● The problem
In the entries below, work out how many lines include "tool", and write only that number.
*** Material to process ***
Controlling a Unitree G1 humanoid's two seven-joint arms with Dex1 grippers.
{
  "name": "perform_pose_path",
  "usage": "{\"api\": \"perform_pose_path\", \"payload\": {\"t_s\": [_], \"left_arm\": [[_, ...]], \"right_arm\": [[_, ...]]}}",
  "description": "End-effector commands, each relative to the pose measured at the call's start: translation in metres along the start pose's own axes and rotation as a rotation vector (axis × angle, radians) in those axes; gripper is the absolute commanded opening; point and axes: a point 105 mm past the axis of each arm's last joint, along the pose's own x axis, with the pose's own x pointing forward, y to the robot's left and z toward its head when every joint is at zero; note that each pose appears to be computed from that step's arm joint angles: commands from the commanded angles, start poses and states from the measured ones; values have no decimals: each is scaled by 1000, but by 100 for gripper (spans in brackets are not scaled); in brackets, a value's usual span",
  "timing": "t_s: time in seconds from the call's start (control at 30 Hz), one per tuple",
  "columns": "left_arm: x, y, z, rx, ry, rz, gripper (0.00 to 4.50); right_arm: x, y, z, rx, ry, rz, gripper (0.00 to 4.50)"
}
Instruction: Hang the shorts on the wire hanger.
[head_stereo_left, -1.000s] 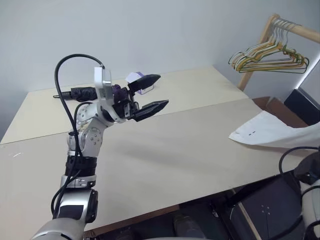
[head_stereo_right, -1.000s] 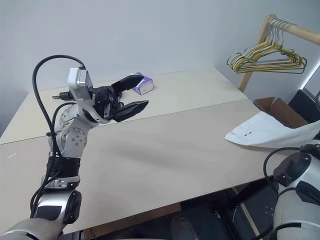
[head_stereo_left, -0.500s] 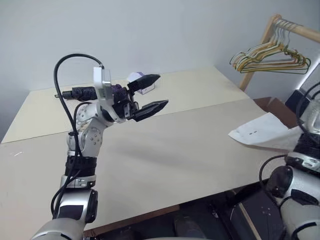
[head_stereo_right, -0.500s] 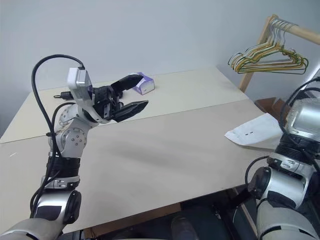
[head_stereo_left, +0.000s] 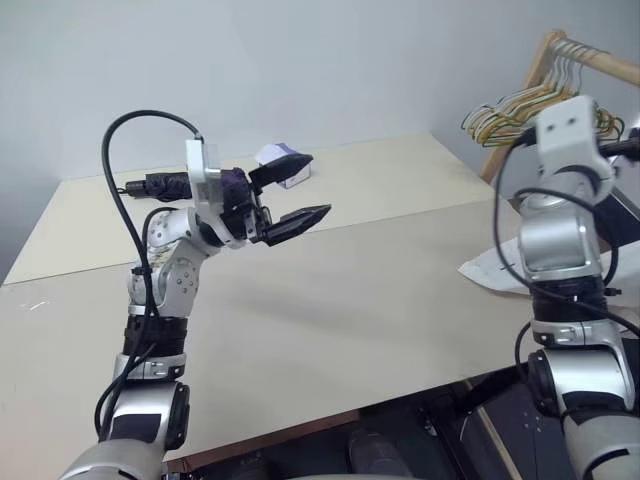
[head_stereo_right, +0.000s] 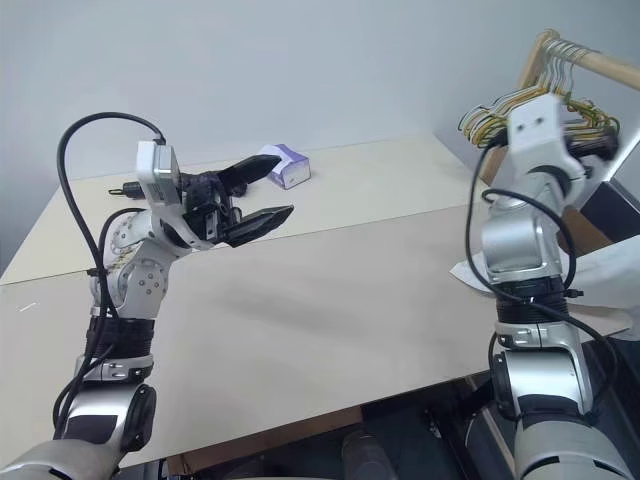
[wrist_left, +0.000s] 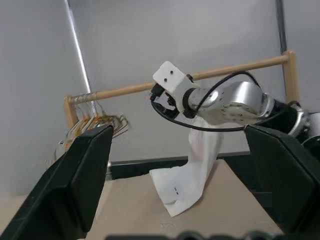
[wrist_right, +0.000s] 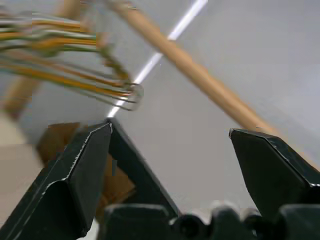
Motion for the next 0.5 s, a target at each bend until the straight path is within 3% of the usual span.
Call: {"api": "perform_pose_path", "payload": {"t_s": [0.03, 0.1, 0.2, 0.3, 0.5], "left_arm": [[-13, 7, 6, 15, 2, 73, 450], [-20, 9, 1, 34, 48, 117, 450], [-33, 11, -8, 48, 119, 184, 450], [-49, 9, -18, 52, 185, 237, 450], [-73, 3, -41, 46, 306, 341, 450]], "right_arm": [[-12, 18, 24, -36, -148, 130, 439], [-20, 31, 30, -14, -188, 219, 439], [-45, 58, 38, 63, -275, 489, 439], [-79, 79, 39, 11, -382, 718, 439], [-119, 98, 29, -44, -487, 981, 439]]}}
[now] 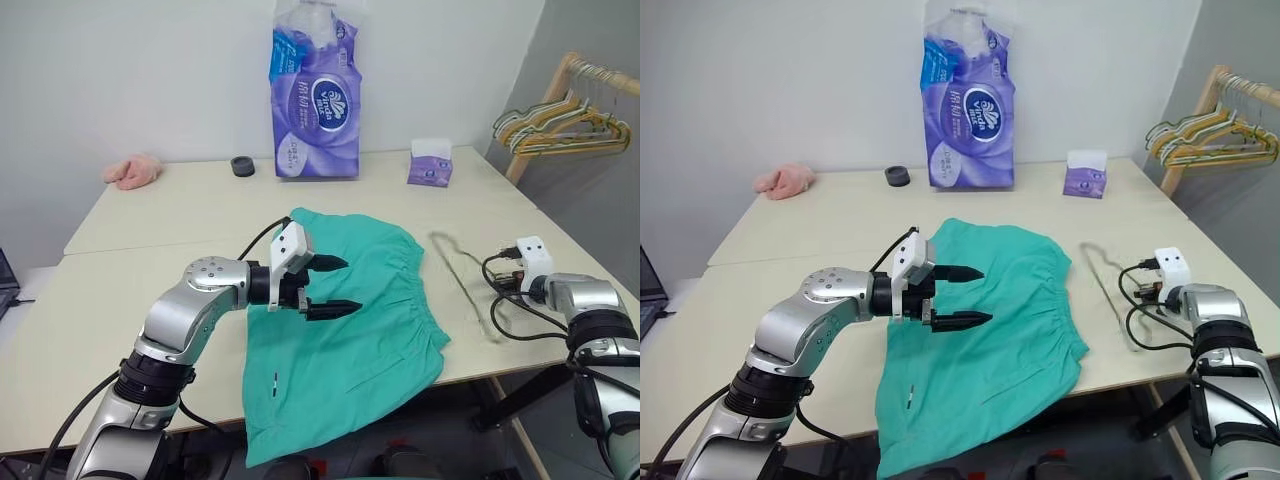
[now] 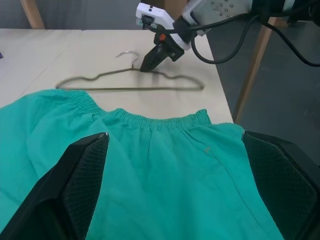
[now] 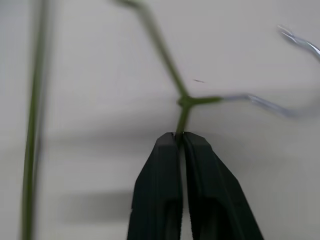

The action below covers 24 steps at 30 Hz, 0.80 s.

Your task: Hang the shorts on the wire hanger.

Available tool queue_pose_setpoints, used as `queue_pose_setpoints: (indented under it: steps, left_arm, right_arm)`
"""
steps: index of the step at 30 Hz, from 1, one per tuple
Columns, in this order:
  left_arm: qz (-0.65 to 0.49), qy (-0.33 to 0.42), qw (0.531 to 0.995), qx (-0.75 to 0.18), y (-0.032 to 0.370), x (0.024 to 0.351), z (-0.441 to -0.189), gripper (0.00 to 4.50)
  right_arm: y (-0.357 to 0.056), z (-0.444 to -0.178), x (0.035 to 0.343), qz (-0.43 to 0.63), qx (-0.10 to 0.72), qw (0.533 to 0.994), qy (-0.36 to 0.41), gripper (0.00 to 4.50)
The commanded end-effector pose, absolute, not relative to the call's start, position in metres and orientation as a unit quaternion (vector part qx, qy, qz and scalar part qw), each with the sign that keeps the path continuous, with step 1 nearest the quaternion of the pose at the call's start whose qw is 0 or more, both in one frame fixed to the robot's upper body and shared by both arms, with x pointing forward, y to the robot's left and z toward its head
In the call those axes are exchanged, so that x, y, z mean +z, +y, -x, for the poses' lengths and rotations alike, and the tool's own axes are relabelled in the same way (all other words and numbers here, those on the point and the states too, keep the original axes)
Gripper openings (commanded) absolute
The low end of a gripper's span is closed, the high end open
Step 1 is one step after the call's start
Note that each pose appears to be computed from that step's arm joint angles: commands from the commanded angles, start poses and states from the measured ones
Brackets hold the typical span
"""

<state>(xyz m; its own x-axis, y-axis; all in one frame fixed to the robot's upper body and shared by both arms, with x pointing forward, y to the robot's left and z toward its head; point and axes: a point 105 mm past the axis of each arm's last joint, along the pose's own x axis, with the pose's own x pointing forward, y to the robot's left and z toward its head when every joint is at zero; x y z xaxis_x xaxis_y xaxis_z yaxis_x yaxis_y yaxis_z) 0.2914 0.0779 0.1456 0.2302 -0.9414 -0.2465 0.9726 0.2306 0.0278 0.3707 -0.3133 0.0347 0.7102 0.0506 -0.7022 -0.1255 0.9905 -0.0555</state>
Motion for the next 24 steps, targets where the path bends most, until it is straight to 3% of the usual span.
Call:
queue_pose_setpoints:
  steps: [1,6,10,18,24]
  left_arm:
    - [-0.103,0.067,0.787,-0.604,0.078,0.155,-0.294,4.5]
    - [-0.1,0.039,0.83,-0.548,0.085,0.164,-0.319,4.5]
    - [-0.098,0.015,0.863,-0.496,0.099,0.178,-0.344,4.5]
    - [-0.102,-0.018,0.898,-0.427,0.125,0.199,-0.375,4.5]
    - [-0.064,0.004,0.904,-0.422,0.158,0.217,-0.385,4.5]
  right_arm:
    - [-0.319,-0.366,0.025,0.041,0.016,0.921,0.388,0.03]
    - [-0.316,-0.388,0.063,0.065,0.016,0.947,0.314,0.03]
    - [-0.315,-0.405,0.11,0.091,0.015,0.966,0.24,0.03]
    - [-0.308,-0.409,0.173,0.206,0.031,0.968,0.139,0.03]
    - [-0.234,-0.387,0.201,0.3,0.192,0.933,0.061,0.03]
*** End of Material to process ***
● Response
2